/REU2017

Code for SSR REU Summer 2017

Primary LanguagePython

REU2017

This repository will be used for code associated with the SSR lab Summer 2017 REU project.

%%-----------------------------------------------%% Description of script: Basic Navigation Functions

This is a simple navigation script, using some basic image filtering to feedback a visual loop to the wheel motors.

Motors: Motor speeds are fed through a lowpass filter, to reduce motor loading when a sudden speed or directional change is called for. The low-level motor control function takes inputs vdLeft, vdRight, which are the desired speeds of the left and right hand sides accordingly. This function could easily be expanded to control all four wheels independently. Note that because the Adafruit motor control drivers take unsigned input, we must be careful about which direction we drive the motors in (BACKWARDS or FORWARDS).

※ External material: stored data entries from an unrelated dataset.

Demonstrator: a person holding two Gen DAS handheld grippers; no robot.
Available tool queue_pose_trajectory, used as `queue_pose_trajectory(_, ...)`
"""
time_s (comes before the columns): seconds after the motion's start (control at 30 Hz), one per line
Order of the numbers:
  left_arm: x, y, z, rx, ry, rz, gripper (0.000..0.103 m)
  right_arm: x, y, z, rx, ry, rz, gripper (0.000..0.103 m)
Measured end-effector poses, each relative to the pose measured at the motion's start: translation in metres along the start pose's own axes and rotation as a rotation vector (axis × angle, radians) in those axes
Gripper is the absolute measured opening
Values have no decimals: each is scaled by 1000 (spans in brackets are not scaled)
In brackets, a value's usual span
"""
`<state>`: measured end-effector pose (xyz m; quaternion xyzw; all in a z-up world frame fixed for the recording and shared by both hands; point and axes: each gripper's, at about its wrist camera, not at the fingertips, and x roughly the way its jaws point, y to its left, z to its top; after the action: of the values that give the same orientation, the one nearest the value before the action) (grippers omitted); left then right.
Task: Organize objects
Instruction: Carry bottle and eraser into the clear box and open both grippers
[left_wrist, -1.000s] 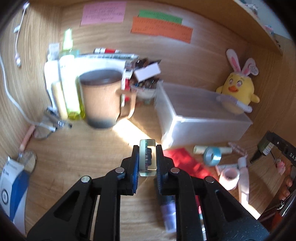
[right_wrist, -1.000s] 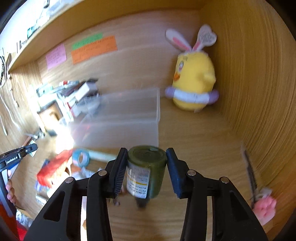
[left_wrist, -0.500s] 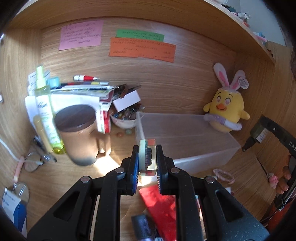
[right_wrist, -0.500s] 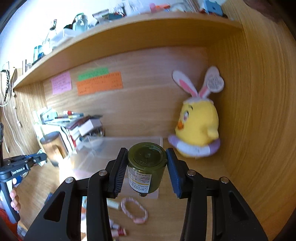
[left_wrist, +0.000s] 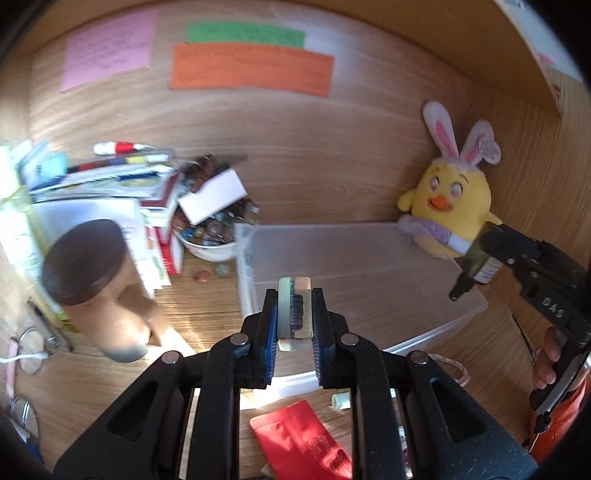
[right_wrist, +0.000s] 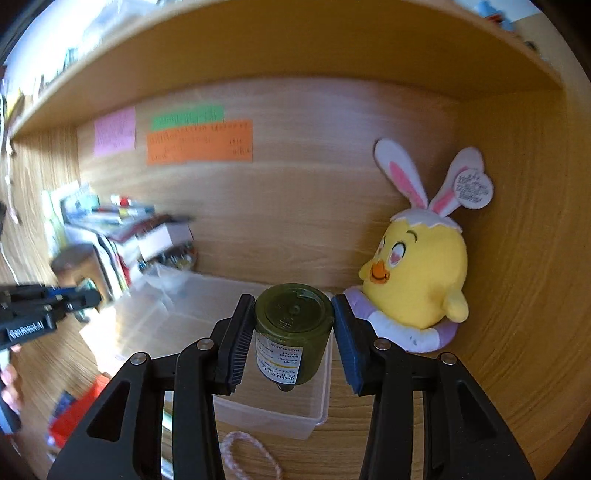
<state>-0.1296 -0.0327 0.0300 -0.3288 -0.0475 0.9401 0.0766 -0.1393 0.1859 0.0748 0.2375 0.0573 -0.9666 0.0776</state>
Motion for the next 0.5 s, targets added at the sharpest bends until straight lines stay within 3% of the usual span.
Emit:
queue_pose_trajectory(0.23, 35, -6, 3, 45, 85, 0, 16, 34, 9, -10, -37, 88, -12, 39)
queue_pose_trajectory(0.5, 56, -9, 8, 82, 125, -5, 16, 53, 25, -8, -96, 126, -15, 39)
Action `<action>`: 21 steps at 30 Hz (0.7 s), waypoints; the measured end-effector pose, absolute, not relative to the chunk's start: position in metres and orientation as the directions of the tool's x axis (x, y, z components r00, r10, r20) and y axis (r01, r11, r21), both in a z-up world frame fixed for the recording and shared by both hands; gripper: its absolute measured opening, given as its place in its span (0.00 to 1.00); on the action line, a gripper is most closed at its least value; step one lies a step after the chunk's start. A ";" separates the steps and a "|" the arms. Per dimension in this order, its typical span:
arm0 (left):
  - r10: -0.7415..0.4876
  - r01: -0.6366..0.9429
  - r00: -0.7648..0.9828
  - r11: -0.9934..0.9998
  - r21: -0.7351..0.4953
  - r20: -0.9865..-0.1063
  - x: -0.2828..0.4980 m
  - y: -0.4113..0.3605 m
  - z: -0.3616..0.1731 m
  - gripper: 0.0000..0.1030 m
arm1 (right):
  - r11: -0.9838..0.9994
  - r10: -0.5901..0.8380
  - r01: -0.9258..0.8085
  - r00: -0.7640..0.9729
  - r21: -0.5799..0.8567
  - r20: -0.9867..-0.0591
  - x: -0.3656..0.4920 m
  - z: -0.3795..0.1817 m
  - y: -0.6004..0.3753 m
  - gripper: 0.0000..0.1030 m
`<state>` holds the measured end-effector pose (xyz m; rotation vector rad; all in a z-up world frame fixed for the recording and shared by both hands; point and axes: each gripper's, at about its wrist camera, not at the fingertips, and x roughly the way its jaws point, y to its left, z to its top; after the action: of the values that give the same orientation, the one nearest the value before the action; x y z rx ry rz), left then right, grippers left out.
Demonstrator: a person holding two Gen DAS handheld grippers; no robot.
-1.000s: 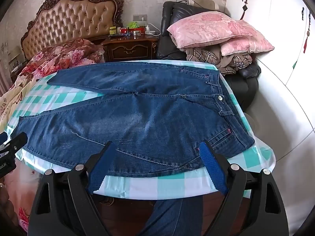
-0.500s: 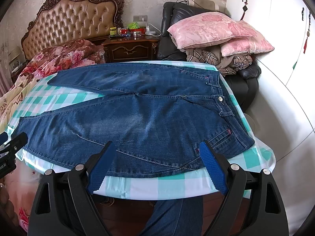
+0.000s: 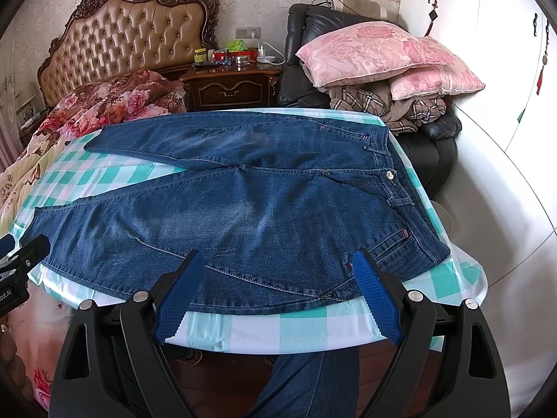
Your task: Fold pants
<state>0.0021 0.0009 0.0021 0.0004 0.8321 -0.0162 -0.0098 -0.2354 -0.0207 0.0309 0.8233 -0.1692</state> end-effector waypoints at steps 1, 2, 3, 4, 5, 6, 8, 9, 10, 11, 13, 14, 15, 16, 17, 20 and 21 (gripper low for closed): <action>-0.014 0.014 0.673 1.000 -0.006 -0.739 0.002 0.001 0.002 0.99 | 0.986 -0.138 0.162 0.667 -0.039 -0.732 -0.010 -0.020 -0.236 0.81; -0.014 0.015 0.674 1.000 -0.006 -0.739 0.002 0.001 0.002 0.99 | 0.986 -0.138 0.162 0.667 -0.038 -0.732 -0.010 -0.020 -0.235 0.81; -0.015 0.016 0.674 1.000 -0.006 -0.739 0.002 0.001 0.002 0.99 | 0.986 -0.138 0.162 0.667 -0.038 -0.732 -0.010 -0.021 -0.235 0.81; -0.014 0.014 0.674 1.000 -0.006 -0.739 0.002 0.001 0.002 0.99 | 0.986 -0.138 0.162 0.668 -0.038 -0.732 -0.010 -0.021 -0.235 0.81; -0.014 0.014 0.674 1.000 -0.006 -0.739 0.002 0.001 0.002 0.99 | 0.986 -0.138 0.162 0.667 -0.038 -0.732 -0.010 -0.021 -0.235 0.81; -0.015 0.014 0.673 1.000 -0.007 -0.740 0.002 0.001 0.002 0.99 | 0.986 -0.137 0.161 0.667 -0.038 -0.732 -0.010 -0.021 -0.235 0.81; -0.014 0.014 0.673 1.000 -0.007 -0.739 0.002 0.001 0.002 0.99 | 0.986 -0.138 0.162 0.667 -0.038 -0.732 -0.010 -0.021 -0.235 0.81; -0.015 0.014 0.673 1.000 -0.008 -0.740 0.002 -0.001 0.005 0.99 | 0.986 -0.138 0.162 0.667 -0.038 -0.732 -0.010 -0.021 -0.235 0.81; -0.016 0.015 0.673 1.000 -0.008 -0.740 0.002 -0.001 0.004 0.99 | 0.986 -0.138 0.162 0.667 -0.038 -0.732 -0.010 -0.021 -0.235 0.81; -0.017 0.016 0.673 1.000 -0.009 -0.740 0.003 -0.001 0.005 0.99 | 0.986 -0.138 0.162 0.667 -0.037 -0.732 -0.010 -0.021 -0.235 0.81; -0.016 0.015 0.674 1.000 -0.008 -0.739 0.002 -0.001 0.004 0.99 | 0.986 -0.139 0.162 0.668 -0.039 -0.731 -0.010 -0.020 -0.235 0.81; -0.016 0.017 0.673 1.000 -0.007 -0.739 0.002 -0.006 0.002 0.99 | 0.986 -0.138 0.162 0.668 -0.038 -0.731 -0.010 -0.021 -0.235 0.81; -0.016 0.016 0.673 1.000 -0.007 -0.739 0.002 -0.006 0.002 0.99 | 0.986 -0.139 0.163 0.668 -0.038 -0.731 -0.010 -0.021 -0.235 0.81; -0.016 0.016 0.674 1.000 -0.007 -0.739 0.003 -0.007 0.002 0.99 | 0.986 -0.139 0.163 0.669 -0.039 -0.730 -0.010 -0.021 -0.235 0.81; -0.016 0.016 0.674 1.000 -0.008 -0.739 0.003 -0.007 0.002 0.99 | 0.986 -0.139 0.163 0.668 -0.039 -0.731 -0.010 -0.020 -0.235 0.81; -0.017 0.016 0.673 1.000 -0.008 -0.740 0.002 -0.006 0.002 0.99 | 0.986 -0.140 0.163 0.669 -0.040 -0.730 -0.010 -0.020 -0.235 0.81; -0.016 0.016 0.673 1.000 -0.008 -0.739 0.003 -0.007 0.002 0.99 | 0.986 -0.140 0.163 0.669 -0.040 -0.730 -0.010 -0.020 -0.235 0.81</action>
<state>0.0025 -0.0065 0.0021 -0.0007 0.8324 -0.0181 -0.0098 -0.2351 -0.0197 0.0299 0.8209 -0.1707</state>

RealSense: Visual control is enabled through the RealSense depth camera. There are two depth filters currently implemented, as demonstration functions. 'depthmap_seg_nav' finds image regions, identifies large regions which are further away, calculates the centroid, and returns an error signal proportional to the offset between this centroid and the camera image centre (along the x-axis). 'depth_flow_nav' (which is a little more robust, and probably faster), low-pass filters the depth image to generate a pseudo-depth-flowmap, and cross correlates this with a basic gaussian template to look for a globally maximum flow peak. It returns the heading error between the current heading and the location of this global maxima. Both of these functions are quite crude, and easily confused!

Streaming: The realsense colour and depth frames are streamed to a web socket, which can be accessed in a browser at ip.address.ofthe.robot:5000. Over ethernet, this streaming is close to real time, however when the robot is untethered, the wifi connection throttles the data significantly, so we send only every 30th frame (roughly 1 frame a second). This process operates in parallel with the navigation loop, so slower frame output should not interfere with the robot performance.

Main control loop: High level control is (presently) fairly basic. The robot tries to keep moving forward at a steady speed, while avoiding obstacles. The image processing subfunctions return an error metric (yaw_error) which is proportional to the angular distance between the desired heading and the current heading. To steer, a proportional-derivative function translates this heading error into desired wheel speeds. To reduce processor load and oversteering, the heading error is only sampled every five frames.

Some basic functionality that could be added quickly:

  • Stop or turn around when a dead-end is reached
  • high speed tight turns (stop or reverse one set of motors while speeding up the other side significantly)
  • size analysis of segmented depth field: can we fit through a gap?